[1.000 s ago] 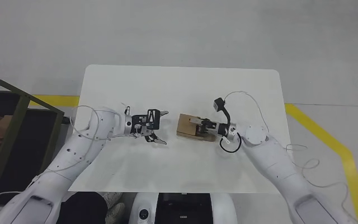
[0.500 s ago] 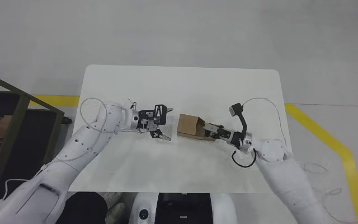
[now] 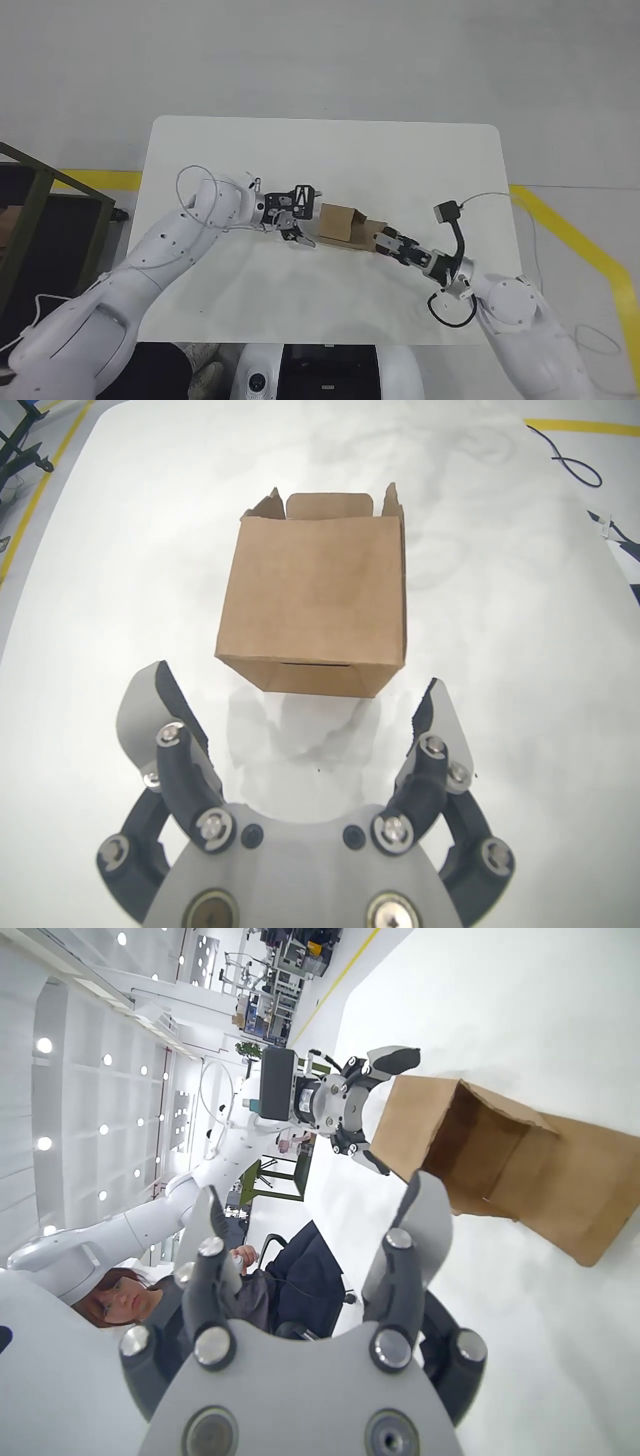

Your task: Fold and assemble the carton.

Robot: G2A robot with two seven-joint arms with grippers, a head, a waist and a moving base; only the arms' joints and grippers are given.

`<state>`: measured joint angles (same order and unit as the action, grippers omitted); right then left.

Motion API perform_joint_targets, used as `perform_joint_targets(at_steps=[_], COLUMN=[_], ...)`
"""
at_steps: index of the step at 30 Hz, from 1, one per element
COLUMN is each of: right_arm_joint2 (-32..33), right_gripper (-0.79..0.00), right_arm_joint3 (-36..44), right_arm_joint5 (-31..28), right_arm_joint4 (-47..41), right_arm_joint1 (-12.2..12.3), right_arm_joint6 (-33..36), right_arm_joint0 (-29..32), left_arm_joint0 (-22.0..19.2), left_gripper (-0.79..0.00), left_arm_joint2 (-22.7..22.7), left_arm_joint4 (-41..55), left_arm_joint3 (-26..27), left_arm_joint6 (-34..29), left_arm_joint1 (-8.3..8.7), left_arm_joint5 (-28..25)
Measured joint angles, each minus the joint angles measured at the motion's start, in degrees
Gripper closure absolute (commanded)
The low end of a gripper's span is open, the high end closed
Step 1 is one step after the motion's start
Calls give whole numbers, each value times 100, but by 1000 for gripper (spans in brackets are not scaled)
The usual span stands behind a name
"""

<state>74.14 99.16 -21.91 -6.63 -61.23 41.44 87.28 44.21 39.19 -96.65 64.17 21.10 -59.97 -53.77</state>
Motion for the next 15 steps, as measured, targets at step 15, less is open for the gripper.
perform_joint_targets(at_steps=[15], right_arm_joint2=[-64], right_gripper=[0], right_arm_joint3=[-10], right_arm_joint5=[203], right_arm_joint4=[-17], right_arm_joint1=[-7], right_arm_joint6=[-24], right_arm_joint0=[-15], left_arm_joint0=[-245], left_gripper=[-785], left_arm_joint2=[-300], left_arm_joint4=[-119], left_arm_joint3=[-404], left_arm_joint6=[445], left_arm_joint1=[-205], left_arm_joint5=[-14])
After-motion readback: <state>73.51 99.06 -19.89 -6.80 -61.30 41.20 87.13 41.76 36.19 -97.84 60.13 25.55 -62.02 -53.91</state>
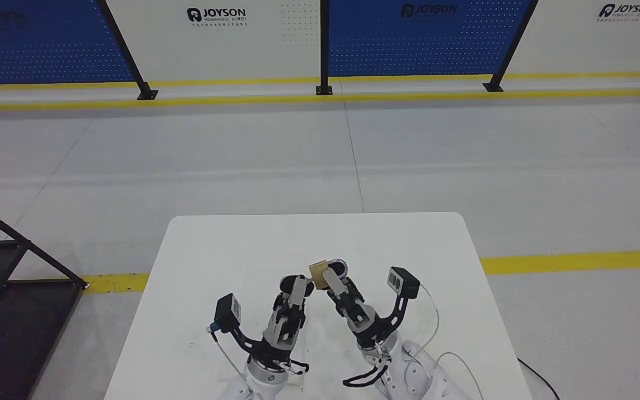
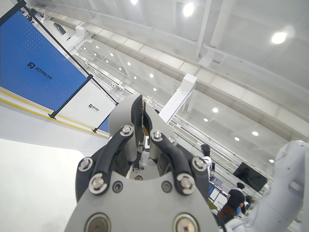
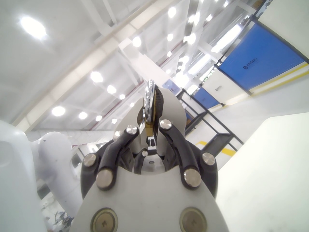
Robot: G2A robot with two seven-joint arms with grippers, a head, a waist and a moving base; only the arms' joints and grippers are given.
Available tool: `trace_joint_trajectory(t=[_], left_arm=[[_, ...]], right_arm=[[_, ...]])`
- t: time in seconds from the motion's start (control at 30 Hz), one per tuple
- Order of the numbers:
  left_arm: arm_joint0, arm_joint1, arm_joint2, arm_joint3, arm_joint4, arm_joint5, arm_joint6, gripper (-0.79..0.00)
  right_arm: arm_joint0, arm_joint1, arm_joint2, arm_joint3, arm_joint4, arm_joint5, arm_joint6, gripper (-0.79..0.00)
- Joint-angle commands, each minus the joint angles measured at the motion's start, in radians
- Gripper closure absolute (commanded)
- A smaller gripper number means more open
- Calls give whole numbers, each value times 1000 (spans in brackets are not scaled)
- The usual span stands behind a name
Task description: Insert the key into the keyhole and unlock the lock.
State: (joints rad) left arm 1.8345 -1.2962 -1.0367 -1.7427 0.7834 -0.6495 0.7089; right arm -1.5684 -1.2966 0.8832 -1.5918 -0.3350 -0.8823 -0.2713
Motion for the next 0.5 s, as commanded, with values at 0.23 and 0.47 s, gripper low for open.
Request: trace_joint_trajectory(t=[0.23,0.47], left_arm=[[0,-2,-2,1,4,-1,5,-699],[13,3,-33,8,24,-37,25,-369]], right_arm=[[-3,-4,12,-2,13,-2,13,0],[-6,-6,27,1,25,-3,27,0]])
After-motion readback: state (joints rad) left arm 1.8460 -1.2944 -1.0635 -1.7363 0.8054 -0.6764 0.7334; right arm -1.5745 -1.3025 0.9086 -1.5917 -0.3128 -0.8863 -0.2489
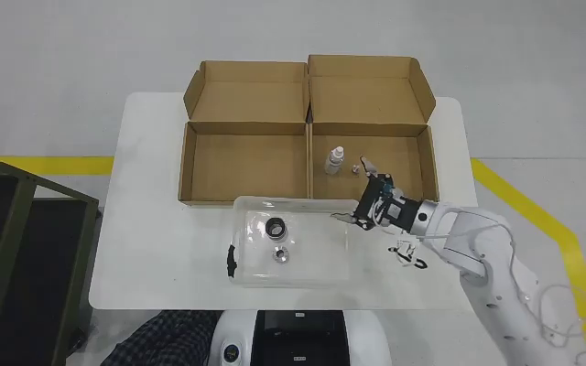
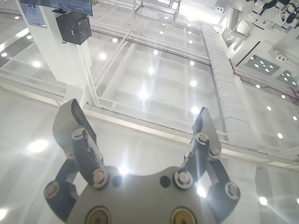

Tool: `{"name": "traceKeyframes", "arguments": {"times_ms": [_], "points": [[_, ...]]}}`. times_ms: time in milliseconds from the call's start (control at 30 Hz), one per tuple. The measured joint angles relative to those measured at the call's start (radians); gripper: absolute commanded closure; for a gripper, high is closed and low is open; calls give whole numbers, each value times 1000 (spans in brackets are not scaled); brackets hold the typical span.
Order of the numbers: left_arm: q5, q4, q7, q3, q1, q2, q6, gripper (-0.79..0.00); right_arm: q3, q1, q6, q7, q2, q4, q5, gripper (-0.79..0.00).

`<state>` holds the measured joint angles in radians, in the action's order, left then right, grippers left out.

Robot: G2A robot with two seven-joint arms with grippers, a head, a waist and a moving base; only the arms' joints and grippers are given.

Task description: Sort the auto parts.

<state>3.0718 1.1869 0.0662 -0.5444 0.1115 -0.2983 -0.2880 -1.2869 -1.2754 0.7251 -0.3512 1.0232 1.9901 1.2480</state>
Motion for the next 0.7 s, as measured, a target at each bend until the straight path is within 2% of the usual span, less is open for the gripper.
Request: {"name": "traceKeyframes", "arguments": {"times_ms": [333,700], "points": [[0,0,0,0,0,0,0,-785,100,-53,46,-1,1,66,74,-785],[0,0,0,0,0,0,0,-785,246,10,33,-8,21,-17,155,-785]]}}
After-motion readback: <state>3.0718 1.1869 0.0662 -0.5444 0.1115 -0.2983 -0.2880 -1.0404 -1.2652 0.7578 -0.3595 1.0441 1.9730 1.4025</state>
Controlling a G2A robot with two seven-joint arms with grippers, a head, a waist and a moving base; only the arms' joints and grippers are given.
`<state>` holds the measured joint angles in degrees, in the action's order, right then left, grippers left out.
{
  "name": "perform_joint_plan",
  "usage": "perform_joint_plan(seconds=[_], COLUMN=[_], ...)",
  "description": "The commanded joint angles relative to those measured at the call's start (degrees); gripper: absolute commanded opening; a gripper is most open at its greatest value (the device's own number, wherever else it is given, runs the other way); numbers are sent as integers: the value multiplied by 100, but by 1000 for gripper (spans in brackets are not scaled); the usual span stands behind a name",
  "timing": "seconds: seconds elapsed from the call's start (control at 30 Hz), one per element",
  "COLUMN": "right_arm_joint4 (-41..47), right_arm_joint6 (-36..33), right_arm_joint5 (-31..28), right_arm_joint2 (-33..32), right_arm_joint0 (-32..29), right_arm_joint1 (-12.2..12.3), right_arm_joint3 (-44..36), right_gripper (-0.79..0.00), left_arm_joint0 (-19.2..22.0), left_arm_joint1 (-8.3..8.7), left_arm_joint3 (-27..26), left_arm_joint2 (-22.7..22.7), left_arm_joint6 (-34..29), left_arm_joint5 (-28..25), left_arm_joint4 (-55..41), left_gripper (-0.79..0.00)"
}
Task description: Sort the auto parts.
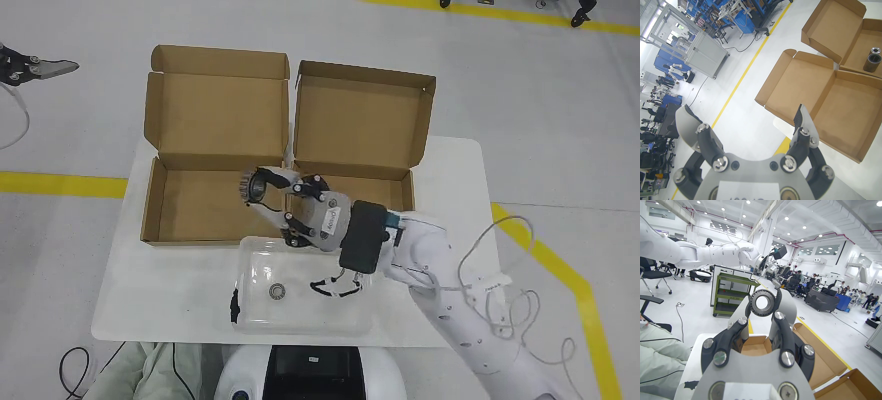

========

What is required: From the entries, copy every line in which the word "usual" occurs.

Answer area:
The usual span stands behind a name
- The usual span stands behind a name
Motion for the next 0.7 s, as measured, a target at each bend until the straight path is within 2% of the usual span, less is open for the gripper.
  "description": "The commanded joint angles relative to those measured at the call's start (degrees); gripper: absolute commanded opening; a gripper is most open at its greatest value (the device's own number, wherever else it is given, runs the other way); numbers are sent as integers: the value multiplied by 100, but by 1000 for gripper (spans in brackets are not scaled); the usual span stands behind a name",

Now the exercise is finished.